Hello @mkanchwala I am new bee to spark and facing issue while reading avro files which with without .avro ext. Kindly help !!
Spark version: 1.3 Jar: spark-avro_2.10-1.0.0.jar Hive: hive-1.1.0-cdh5.4.4
I am using hive's insert into to write snappy compressed avro file which is without .avro ext I set avro.mapred.ignore.inputs.without.extension false , as suggested then also I am getting exception Please see steps below spark-shell --jars spark-avro_2.10-1.0.0.jar SQL context available as sqlContext.
scala> scala> val sqlContext = new org.apache.spark.sql.SQLContext(sc) sqlContext: org.apache.spark.sql.SQLContext = org.apache.spark.sql.SQLContext@5e9c697a
scala> import sqlContext._ import sqlContext._
scala> import sqlContext._ import sqlContext._
scala> import com.databricks.spark.avro._ import com.databricks.spark.avro._
scala> sqlContext.sparkContext.hadoopConfiguration.set("avro.mapred.ignore.inputs.without.extension", "false")
scala> val ufos = sqlContext.avroFile("/group/lzrio_ods/db/lzrio_ods_uda.db/tbl_rem_incr/000063_0")
java.lang.RuntimeException: Could not find .avro file with schema at /group/lzrio_ods/db/lzrio_ods_uda.db/tbl_rem_incr/000063_0
at scala.sys.package$.error(package.scala:27)
at com.databricks.spark.avro.AvroRelation$$anonfun$4.apply(AvroRelation.scala:109)
at com.databricks.spark.avro.AvroRelation$$anonfun$4.apply(AvroRelation.scala:109)
at scala.Option.getOrElse(Option.scala:120)
at com.databricks.spark.avro.AvroRelation.newReader(AvroRelation.scala:109)
at com.databricks.spark.avro.AvroRelation.
HI @narendracs
In your case I can see you're using Spark 1.3.x, I would suggest you to upgrade on 1.5.x or 1.6.x and try again with latest snapshot spark-avro 2.x(It includes the patch for the same). or else if you wanna stick with the current versions I would suggest you to build the snapshot for spark-avro 1.x with the provided patch for the same and try again with that jar.
Thank you so much ... Upgrading cluster is not an option , I ll try to build snapshot !!!
Thanks
Sent from my iPhone
On Feb 25, 2016, at 1:16 AM, Murtaza Kanchwala [email protected] wrote:
HI @narendracs
In your case I can see you're using Spark 1.3.x, I would suggest you to upgrade on 1.5.x or 1.6.x and try again with latest snapshot spark-avro 2.x(It includes the patch for the same). or else if you wanna stick with the current versions I would suggest you to build the snapshot for spark-avro 1.x with the provided patch for the same and try again with that jar.

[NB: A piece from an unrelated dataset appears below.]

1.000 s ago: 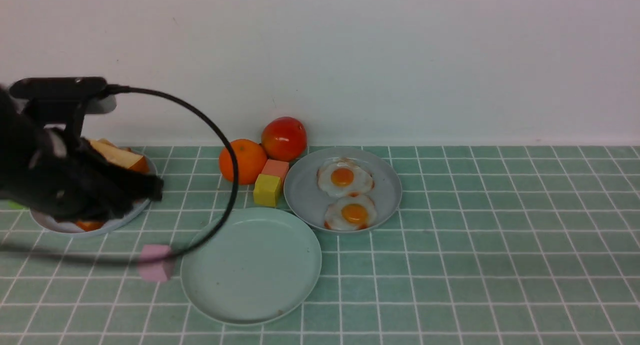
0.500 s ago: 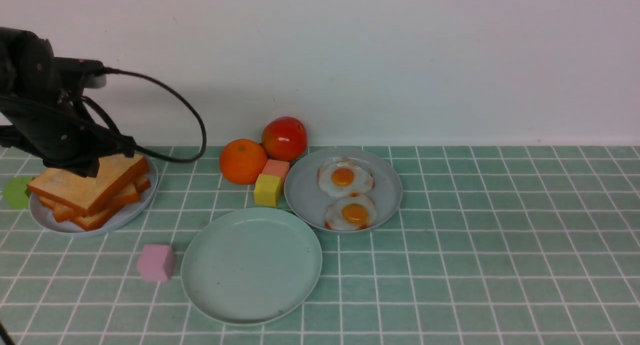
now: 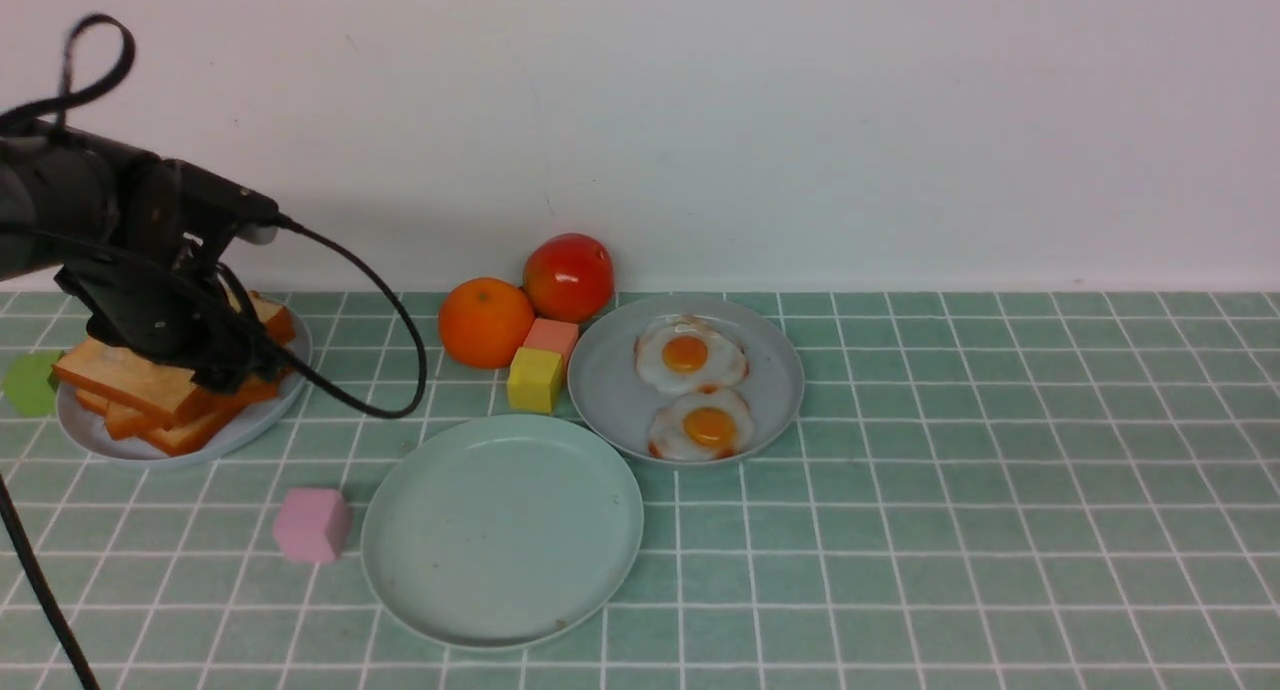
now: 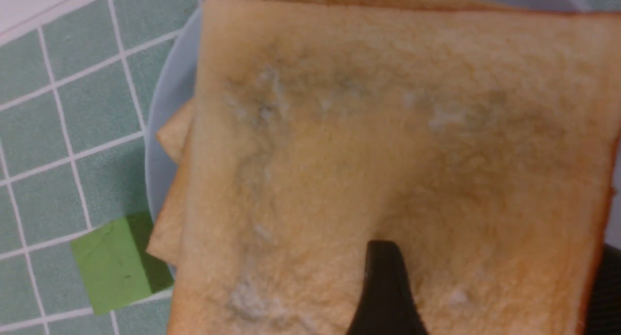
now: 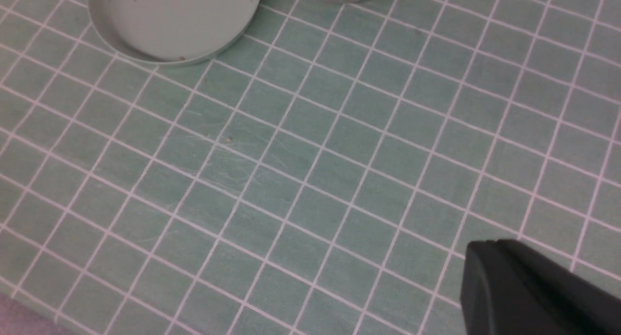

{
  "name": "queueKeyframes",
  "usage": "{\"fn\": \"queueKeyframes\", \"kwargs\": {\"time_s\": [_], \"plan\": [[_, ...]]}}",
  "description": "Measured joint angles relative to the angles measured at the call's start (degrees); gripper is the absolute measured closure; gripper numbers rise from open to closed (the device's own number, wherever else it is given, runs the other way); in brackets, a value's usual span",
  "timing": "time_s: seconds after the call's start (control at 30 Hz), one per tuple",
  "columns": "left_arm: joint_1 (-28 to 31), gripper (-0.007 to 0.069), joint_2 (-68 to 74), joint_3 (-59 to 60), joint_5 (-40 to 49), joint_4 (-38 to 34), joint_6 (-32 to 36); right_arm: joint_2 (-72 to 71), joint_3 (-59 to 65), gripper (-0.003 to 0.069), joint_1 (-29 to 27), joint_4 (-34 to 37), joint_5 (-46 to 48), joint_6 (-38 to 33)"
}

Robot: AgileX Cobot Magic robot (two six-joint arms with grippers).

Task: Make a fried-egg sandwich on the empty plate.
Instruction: Use the left arm to grab a slice of bread, then use the left arm to put a slice of bread into the empty plate in the middle

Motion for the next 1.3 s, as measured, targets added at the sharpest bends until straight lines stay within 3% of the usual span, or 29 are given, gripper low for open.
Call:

— Reply to this email directly or view it on GitHub.
similar issue on spark 1.6.1 with com.databricks:spark-avro_2.10:2.0.1
With same content of a file, if the name is 'f' without .avro extension, another is 'f.avro' with extension, i.e. cp f.avro f
val df=sqlContext.read.avro('f') // works as expected
df.count // gives non-zero count
if avro.mapred.ignore.inputs.without.extension
is set to false
val df=sqlContext.read.avro('f')
gives no error, df.printSchema
works but df.count
is always 0
.
This puzzles me as it definitely inferred schema but no records?

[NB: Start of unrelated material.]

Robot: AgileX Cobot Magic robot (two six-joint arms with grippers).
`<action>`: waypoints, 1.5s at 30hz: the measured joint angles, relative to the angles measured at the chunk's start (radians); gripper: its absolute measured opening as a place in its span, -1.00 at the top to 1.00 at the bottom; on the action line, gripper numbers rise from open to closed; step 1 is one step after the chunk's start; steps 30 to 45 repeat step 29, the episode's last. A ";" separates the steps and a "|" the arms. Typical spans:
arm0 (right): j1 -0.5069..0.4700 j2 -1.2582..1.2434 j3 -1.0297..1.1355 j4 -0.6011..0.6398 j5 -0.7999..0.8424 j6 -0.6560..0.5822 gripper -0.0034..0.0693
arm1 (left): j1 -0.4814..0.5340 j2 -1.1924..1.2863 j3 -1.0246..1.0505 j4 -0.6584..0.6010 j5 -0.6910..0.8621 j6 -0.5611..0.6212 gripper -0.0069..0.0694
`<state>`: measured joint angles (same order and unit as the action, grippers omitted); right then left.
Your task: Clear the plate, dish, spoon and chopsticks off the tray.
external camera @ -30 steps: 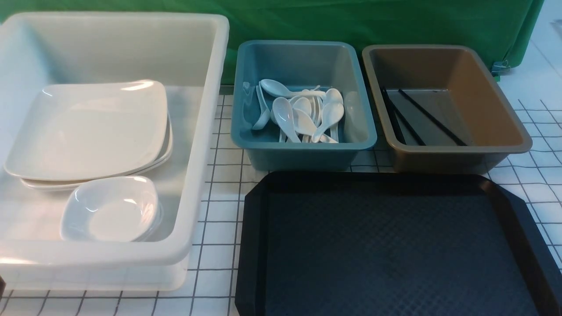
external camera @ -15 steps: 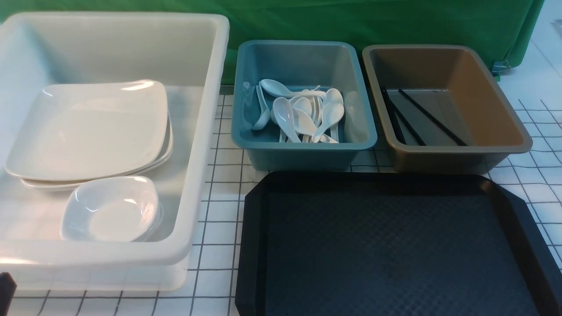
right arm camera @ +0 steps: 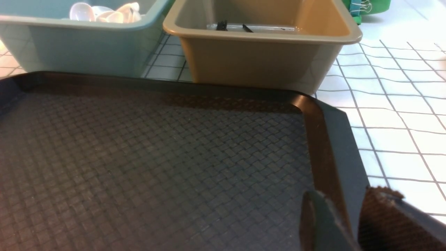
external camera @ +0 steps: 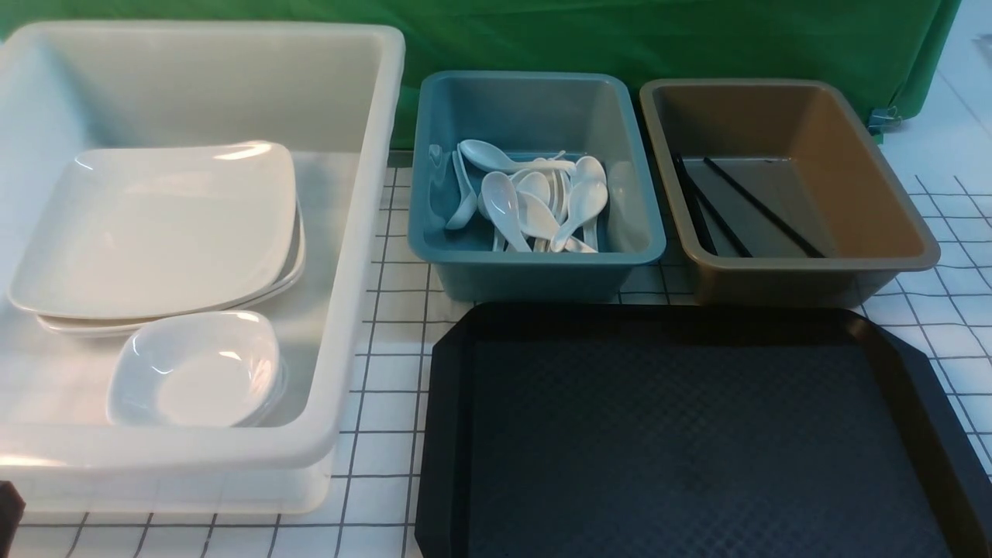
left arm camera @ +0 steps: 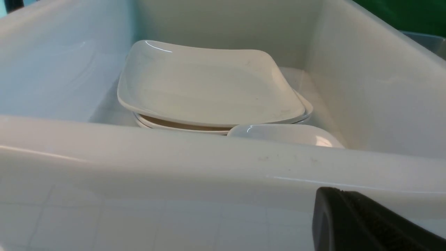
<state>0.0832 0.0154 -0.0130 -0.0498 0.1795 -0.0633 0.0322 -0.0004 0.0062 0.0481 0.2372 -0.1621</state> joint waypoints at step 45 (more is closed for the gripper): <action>0.000 0.000 0.000 0.000 0.000 -0.001 0.24 | 0.015 0.000 0.000 -0.002 0.000 0.001 0.77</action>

if avro.mapred.ignore.inputs.without.extension
not set, then
val df=sqlContext.read.avro('f')
error with "java.lang.RuntimeException: No avro files present at .."
@narendracs I check your post and it seems to work fine on my stuff. I was using spark 2.0.1
I set : spark.sqlContext.sparkContext.hadoopConfiguration.set("avro.mapred.ignore.inputs.without.extension", "false")
and then :
val df = spark.read.format("com.databricks.spark.avro").load("hdfs:///user/nifi/data/**")